Солнце поднималось над морем. Чайки парили над волнами, радостно приветствуя новый день. А день был ярким и красивым. Это было десятое апреля, день, когда Одесса стала свободной.

А когда через три дня Мишка вернулся домой, то увидел там то, чего меньше всего ожидал увидеть – Юту, исхудавшую, но живую и здоровую. Совсем, как из Лёвкиного сна …


*****
Слезы текли по морщинистым щекам старухи.

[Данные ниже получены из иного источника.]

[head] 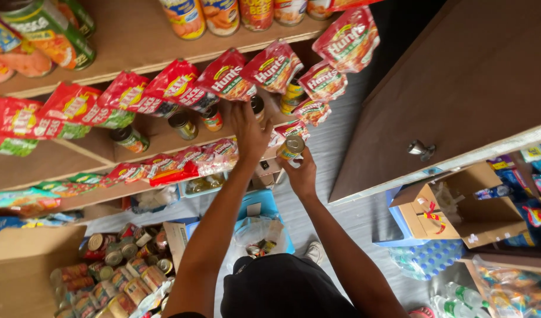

- Как жалко, шо вы с Лёвкой даже не знали, что меня не было в той колонне … А я думала, с чего это ты тогда такой бледный стал? Оно и конечно… С откудова тебе было это знать, когда ты домой не показывался? Как всех стали сгонять на Соборную, тетя Луиза пришла вечером до твоей мамы и попросила меня спрятать. Она сказала так: «Люба, ты не еврейка, у тебя шукать никого не станут.» Твоя мама хотела, чтобы и тетя Луиза спряталась, но она ответила, шо тогда будут шмонать всех…

- Ты помнишь, как мне вручали медаль?

- А ты стоял весь хмурый, как грозовая туча. Как будто и не рад был.

- Понимаешь, эта медаль, Юта, она и Лёвкина тоже. Наполовину. Потом, после войны, я ходил в военкомат, доказывал, что Лёвка Шнайдер сражался за нашу Одессу так же, как и я. Но Забутной погиб в последнем бою, а Лёвка числился уголовником, и меня никто слушать не стал. Ни в тот раз, ни потом.

- Миша, а с чего тогда ты себя трусом назвал? Да еще на всю Одессу?

- А с того, что за столько лет я так и не решился тебе за все это рассказать… И гармошку, Лёвкин подарок, не отдал.

- А почему?

- Потому, что боялся. Боялся, что Лёвкина любовь окажется сильнее моей. Ведь Лёвка погиб за ради этого. Ты уж прости меня, ладно? Может, и вовсе не надо было ничего говорить? Столько лет прошло … Может, зря я тебе спать всю ночь не давал?

- Нет, не зря, Миша. Теперь я знаю, что Лёвка Шнайдер никого не резал, - старуха распахнула окошко. – Светает. А знаешь, Лёвка таки мастак врать! Он тебе сказал, что вы с ним умрете в один день? Дуэтом? Ловко соврал!

- Нет, Юта. Лёвка не соврал. Он просто не сказал, сколько лет спустя.

Улыбка застыла на губах старика, его взгляд угас и веки опустились.

… Солнце поднималось над морем. Чайки парили над волнами, радостно приветствуя новый день. А день был ярким и красивым. Это было десятое апреля, день, когда Одесса стала свободной.